[Stored dataset items]
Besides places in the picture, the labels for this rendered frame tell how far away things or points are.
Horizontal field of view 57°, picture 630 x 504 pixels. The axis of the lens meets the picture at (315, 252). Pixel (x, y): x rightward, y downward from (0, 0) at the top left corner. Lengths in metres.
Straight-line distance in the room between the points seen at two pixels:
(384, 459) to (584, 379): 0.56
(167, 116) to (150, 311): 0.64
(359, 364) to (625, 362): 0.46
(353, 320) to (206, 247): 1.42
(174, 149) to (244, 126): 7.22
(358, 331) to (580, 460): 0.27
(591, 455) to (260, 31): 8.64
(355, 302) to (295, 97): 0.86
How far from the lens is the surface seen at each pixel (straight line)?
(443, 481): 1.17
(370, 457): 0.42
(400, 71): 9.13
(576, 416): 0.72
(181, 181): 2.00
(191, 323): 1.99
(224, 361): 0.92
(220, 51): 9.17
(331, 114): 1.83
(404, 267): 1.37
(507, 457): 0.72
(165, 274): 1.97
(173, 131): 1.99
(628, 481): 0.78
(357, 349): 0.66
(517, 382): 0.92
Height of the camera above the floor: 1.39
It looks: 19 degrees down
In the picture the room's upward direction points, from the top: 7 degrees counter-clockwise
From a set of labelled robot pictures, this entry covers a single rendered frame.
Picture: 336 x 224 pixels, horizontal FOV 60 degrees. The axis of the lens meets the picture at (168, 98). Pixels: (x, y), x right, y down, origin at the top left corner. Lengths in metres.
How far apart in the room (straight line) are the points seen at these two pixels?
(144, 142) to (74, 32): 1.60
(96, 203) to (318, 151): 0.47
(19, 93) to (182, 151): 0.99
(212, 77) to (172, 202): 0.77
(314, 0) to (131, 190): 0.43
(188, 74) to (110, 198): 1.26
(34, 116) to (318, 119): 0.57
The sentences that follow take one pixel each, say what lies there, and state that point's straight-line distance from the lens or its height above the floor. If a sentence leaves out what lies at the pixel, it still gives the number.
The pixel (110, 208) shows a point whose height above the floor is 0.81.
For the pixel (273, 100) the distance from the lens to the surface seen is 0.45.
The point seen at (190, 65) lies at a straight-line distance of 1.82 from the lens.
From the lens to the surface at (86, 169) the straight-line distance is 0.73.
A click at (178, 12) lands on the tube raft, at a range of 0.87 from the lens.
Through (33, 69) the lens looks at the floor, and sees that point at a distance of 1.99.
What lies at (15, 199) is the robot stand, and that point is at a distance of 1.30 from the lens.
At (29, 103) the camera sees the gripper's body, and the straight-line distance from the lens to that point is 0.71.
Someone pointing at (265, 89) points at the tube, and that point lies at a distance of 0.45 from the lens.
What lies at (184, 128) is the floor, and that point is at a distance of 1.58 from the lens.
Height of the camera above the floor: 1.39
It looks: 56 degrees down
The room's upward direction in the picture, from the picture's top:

What is required:
Could you reproduce all of the entries above exactly?

Response to this exercise:
Besides places in the picture, the labels for this rendered frame tell how far away things or points are.
Horizontal field of view 57°, picture 630 x 504 pixels. The axis of the lens meets the picture at (315, 252). Pixel (x, y): x rightward, y downward from (0, 0) at the top left corner. Lengths in metres.
Straight-line distance in the room between the points seen at two pixels:
(384, 459) to (584, 379): 0.56
(167, 116) to (150, 311): 0.64
(359, 364) to (625, 362): 0.46
(353, 320) to (206, 247): 1.42
(174, 149) to (244, 126): 7.22
(358, 331) to (580, 460): 0.27
(591, 455) to (260, 31): 8.64
(355, 302) to (295, 97): 0.86
How far from the lens is the surface seen at each pixel (straight line)?
(443, 481): 1.17
(370, 457): 0.42
(400, 71): 9.13
(576, 416): 0.72
(181, 181): 2.00
(191, 323): 1.99
(224, 361): 0.92
(220, 51): 9.17
(331, 114): 1.83
(404, 267): 1.37
(507, 457): 0.72
(165, 274): 1.97
(173, 131): 1.99
(628, 481): 0.78
(357, 349): 0.66
(517, 382): 0.92
Height of the camera above the floor: 1.39
It looks: 19 degrees down
In the picture the room's upward direction points, from the top: 7 degrees counter-clockwise
From a set of labelled robot pictures, this entry covers a single rendered frame.
Picture: 336 x 224 pixels, horizontal FOV 60 degrees. The axis of the lens meets the picture at (168, 98). Pixels: (x, y), x right, y down, origin at the top left corner. Lengths in metres.
How far apart in the room (straight line) are the points seen at these two pixels?
(144, 142) to (74, 32): 1.60
(96, 203) to (318, 151): 0.47
(19, 93) to (182, 151): 0.99
(212, 77) to (172, 202): 0.77
(314, 0) to (131, 190): 0.43
(188, 74) to (110, 198): 1.26
(34, 116) to (318, 119): 0.57
The sentences that follow take one pixel each, say what lies there, and state that point's straight-line distance from the lens or its height above the floor. If a sentence leaves out what lies at the pixel, it still gives the number.
The pixel (110, 208) shows a point whose height above the floor is 0.81.
For the pixel (273, 100) the distance from the lens to the surface seen is 0.45.
The point seen at (190, 65) lies at a straight-line distance of 1.82 from the lens.
From the lens to the surface at (86, 169) the straight-line distance is 0.73.
A click at (178, 12) lands on the tube raft, at a range of 0.87 from the lens.
Through (33, 69) the lens looks at the floor, and sees that point at a distance of 1.99.
What lies at (15, 199) is the robot stand, and that point is at a distance of 1.30 from the lens.
At (29, 103) the camera sees the gripper's body, and the straight-line distance from the lens to that point is 0.71.
Someone pointing at (265, 89) points at the tube, and that point lies at a distance of 0.45 from the lens.
What lies at (184, 128) is the floor, and that point is at a distance of 1.58 from the lens.
Height of the camera above the floor: 1.39
It looks: 56 degrees down
The room's upward direction in the picture, from the picture's top:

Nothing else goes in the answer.